• Task goal
I'd like the data below restated word for word, with the pictures left out.

(Provided entries)

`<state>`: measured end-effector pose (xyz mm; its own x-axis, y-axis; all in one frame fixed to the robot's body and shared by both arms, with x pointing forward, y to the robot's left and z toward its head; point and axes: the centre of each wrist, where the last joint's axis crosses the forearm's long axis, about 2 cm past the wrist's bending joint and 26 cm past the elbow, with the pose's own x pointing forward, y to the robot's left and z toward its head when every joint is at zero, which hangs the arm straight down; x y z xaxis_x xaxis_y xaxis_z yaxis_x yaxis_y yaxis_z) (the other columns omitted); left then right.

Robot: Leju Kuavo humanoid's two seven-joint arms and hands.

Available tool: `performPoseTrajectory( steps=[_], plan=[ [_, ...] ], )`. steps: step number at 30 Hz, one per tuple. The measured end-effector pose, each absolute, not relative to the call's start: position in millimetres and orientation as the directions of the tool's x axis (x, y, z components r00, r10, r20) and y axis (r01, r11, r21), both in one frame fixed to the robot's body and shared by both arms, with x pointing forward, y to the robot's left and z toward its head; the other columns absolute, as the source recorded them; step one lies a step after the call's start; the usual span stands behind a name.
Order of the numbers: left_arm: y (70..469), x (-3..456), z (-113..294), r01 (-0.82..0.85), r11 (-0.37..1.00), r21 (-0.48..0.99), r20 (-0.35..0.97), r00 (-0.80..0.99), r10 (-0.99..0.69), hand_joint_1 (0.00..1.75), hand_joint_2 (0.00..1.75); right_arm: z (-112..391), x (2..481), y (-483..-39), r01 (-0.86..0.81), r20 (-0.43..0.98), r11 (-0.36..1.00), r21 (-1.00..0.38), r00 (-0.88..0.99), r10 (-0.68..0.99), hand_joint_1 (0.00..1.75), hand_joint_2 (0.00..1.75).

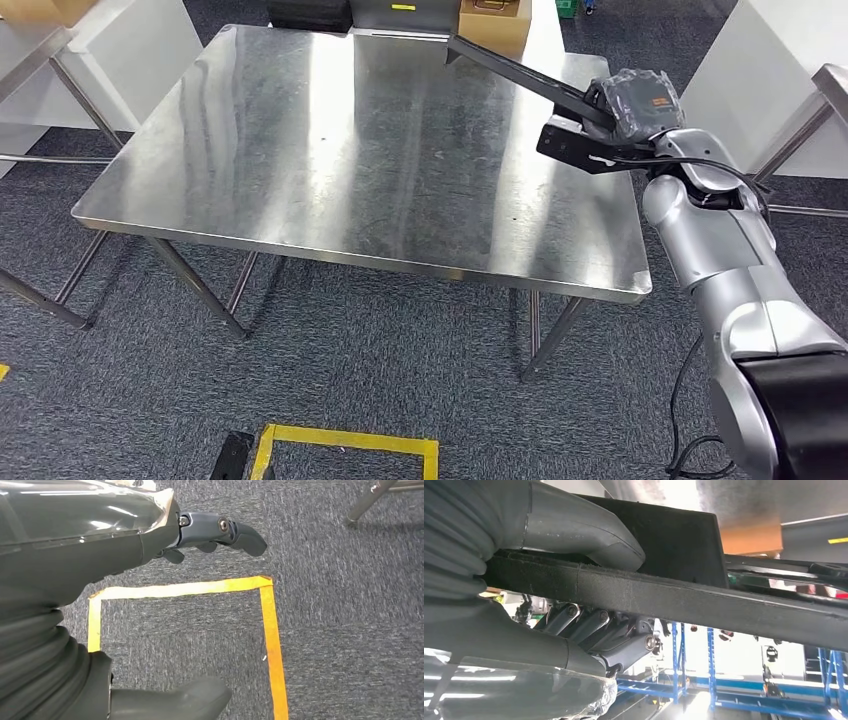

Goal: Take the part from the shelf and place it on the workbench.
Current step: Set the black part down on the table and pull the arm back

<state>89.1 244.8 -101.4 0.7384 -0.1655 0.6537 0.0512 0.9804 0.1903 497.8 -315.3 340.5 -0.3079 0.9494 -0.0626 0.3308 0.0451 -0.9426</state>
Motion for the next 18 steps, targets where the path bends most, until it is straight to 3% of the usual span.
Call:
performPoseTrajectory(
  steps=[18],
  plan=[
    [246, 87, -102, 0.034, 0.980, 0.195, 0.653, 0.741, -0.156, 0.00, 1.75, 316, 495, -282, 0.298, -0.077, 0.026, -0.954, -0.330, 0.941, 1.75, 1.75]
  ],
)
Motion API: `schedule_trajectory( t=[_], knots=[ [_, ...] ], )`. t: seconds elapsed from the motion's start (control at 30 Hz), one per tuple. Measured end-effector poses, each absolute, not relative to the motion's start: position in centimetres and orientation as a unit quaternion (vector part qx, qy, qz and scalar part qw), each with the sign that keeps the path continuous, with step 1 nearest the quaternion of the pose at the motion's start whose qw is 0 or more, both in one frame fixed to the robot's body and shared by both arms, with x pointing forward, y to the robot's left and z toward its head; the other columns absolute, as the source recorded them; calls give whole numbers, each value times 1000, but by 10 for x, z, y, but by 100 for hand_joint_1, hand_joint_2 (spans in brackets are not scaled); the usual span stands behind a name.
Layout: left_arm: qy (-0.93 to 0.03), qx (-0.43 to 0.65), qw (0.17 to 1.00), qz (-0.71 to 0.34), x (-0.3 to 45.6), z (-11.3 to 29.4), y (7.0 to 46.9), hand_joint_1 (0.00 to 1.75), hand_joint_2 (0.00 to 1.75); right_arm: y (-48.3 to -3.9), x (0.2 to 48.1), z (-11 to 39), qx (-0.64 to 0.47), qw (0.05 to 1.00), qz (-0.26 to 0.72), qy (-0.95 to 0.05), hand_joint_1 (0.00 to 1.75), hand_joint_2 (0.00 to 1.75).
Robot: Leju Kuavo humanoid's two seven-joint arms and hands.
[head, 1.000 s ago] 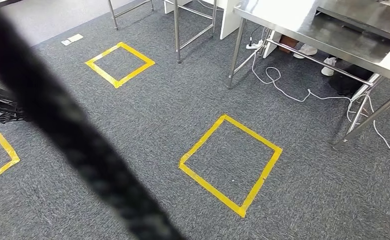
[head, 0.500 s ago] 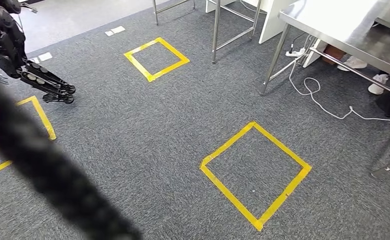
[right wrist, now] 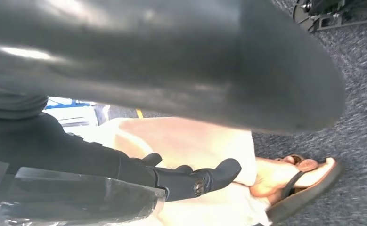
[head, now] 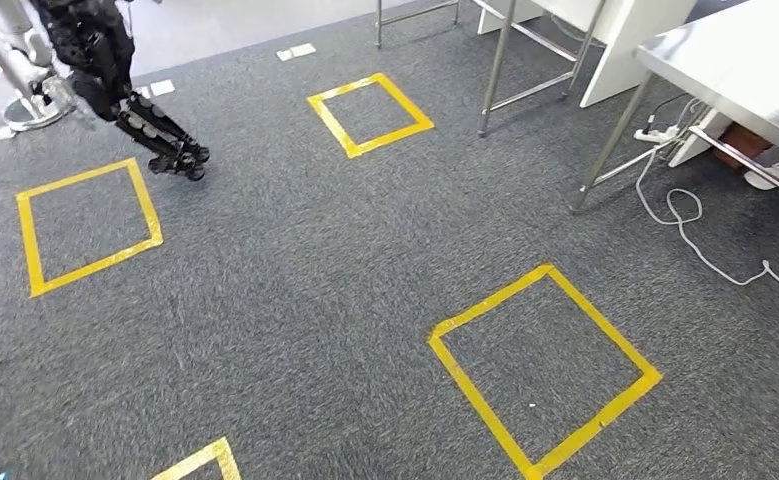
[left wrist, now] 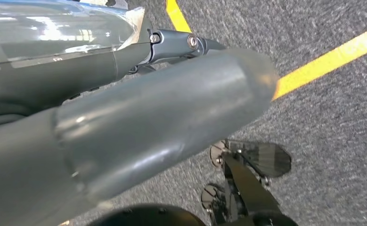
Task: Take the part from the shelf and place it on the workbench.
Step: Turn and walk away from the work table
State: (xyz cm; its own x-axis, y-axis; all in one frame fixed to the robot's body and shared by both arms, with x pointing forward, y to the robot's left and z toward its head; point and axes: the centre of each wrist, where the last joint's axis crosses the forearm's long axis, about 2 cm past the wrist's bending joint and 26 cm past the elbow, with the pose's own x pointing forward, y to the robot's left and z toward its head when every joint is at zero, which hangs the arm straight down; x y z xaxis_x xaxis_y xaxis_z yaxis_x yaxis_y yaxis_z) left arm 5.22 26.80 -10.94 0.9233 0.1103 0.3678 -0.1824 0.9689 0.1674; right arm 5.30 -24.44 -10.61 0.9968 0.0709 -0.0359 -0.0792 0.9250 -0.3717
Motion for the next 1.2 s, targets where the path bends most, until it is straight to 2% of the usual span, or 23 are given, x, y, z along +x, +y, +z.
schedule_trajectory(
  t=[1.2],
  knots=[
    [-176, 104, 975, 81, 54, -109, 268, 0, 0, -245, 51, -106, -196, 978, 70, 7, 0, 0]
  ],
)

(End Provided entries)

• Result of this exercise
`<state>`: measured end-effector pose (xyz mm; its own x-axis, y-axis; all in one frame fixed to the robot's body and shared by both arms, with x pointing forward, y to the robot's left and z toward its head; point and axes: the centre of each wrist, where the last joint's axis crosses the forearm's long axis, about 2 cm past the wrist's bending joint and 26 cm past the elbow, with the pose's own x pointing forward, y to the robot's left and z toward its head when every joint is at zero, which hangs the arm straight down; x y z xaxis_x xaxis_y xaxis_z yaxis_x yaxis_y yaxis_z) (the other columns omitted); left then right.

Robot: Leju Kuavo humanoid's two seven-joint arms and hands.

Available tool: `performPoseTrajectory( steps=[_], plan=[ [_, ...] ], )`. steps: step number at 30 Hz, one per tuple. The measured end-effector pose, each absolute, not relative to the call's start: position in millimetres and orientation as the directions of the tool's x axis (x, y, z components r00, r10, r20) and y axis (r01, r11, r21), both in one frame fixed to the robot's body and shared by both arms, with x pointing forward, y to the robot's left and z toward its head; the other columns absolute, as the source recorded them; step one lies a step after the call's start; the usual span stands behind a name.
Order of the numbers: left_arm: y (70..469), x (-3..456), z (-113..294), r01 (-0.82..0.85), r11 (-0.37..1.00), r21 (-0.48..0.99), r20 (-0.35..0.97), r00 (-0.80..0.99), r10 (-0.99..0.69), hand_joint_1 (0.00..1.75), hand_joint_2 (0.00..1.75); right_arm: z (-112..391), x (2..481), y (-483..-39), r01 (-0.86..0.81), r20 (-0.43..0.98), r11 (-0.36..1.00), r21 (-1.00..0.38), r00 (-0.88..0.99), r10 (-0.68..0.99), hand_joint_1 (0.00..1.75), hand_joint_2 (0.00..1.75).


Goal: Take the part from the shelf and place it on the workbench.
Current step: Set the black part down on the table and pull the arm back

<state>89.1 244.8 -101.4 0.7384 -0.1655 0.6537 0.0512 0.9804 0.1903 497.8 -315.3 340.5 -0.3079 0.9494 -0.0626 0.3308 0.0451 -0.9426</state>
Motion for the next 18 steps, targets where the path bends most, until it is straight to 3% of the usual span.
Call:
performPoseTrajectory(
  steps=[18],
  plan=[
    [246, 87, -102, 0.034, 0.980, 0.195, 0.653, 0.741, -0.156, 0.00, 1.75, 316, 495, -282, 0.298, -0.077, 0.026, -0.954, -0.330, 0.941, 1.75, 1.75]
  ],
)
Motion API: `schedule_trajectory( t=[_], knots=[ [_, ...] ], )`. t: seconds elapsed from the motion's start (control at 30 Hz), one per tuple. Measured end-effector poses, each absolute, not relative to the motion's start: position in centimetres and orientation as a unit quaternion (vector part qx, qy, qz and scalar part qw), each with the sign that keeps the path continuous, with step 1 nearest the quaternion of the pose at the motion's start whose qw is 0 or more, both in one frame fixed to the robot's body and shared by both arms, with x pointing forward, y to the robot's left and z toward its head; the other columns absolute, as the source recorded them; calls give whole numbers, each value times 1000, but by 10 for x, z, y, but by 100 for hand_joint_1, hand_joint_2 (spans in brackets are not scaled); the usual span stands behind a name.
Layout: left_arm: qy (-0.93 to 0.03), qx (-0.43 to 0.65), qw (0.17 to 1.00), qz (-0.71 to 0.34), x (-0.3 to 45.6), z (-11.3 to 29.4), y (7.0 to 46.9), hand_joint_1 (0.00 to 1.75), hand_joint_2 (0.00 to 1.75); right_arm: y (-48.3 to -3.9), x (0.2 to 48.1), z (-11 to 39), qx (-0.64 to 0.47), qw (0.05 to 1.00), qz (-0.26 to 0.72), qy (-0.95 to 0.05), hand_joint_1 (0.00 to 1.75), hand_joint_2 (0.00 to 1.75).
Robot: Leju Kuavo humanoid's two seven-joint arms and hands.
[head, 1.000 s ago] 
[head, 0.500 s ago] 
[right wrist, now] 
[head, now] 
[left wrist, now] 
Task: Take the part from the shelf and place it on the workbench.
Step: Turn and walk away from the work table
State: (xyz cm; its own x-axis, y-axis; all in one frame fixed to the robot's body and shared by both arms, with x pointing forward, y to the robot's left and z toward its head; point and axes: the centre of each wrist, where the last joint's axis crosses the forearm's long axis, about 2 cm past the wrist's bending joint and 26 cm past the elbow, with the pose's own x pointing forward, y to the robot's left and z toward its head when every joint is at zero, which hangs the arm straight down; x y z xaxis_x xaxis_y xaxis_z yaxis_x yaxis_y yaxis_z) left arm 5.22 26.80 -10.94 0.9233 0.1103 0.3678 -0.1824 0.9689 0.1674; right arm 5.30 -24.44 -10.61 0.9968 0.0709 -0.0359 -0.0792 0.9250 -0.3717
Motion for the next 1.2 s, targets where the path bends most, until it is straight to 2% of the usual span, or 23 are given, x, y, z along +x, +y, +z.
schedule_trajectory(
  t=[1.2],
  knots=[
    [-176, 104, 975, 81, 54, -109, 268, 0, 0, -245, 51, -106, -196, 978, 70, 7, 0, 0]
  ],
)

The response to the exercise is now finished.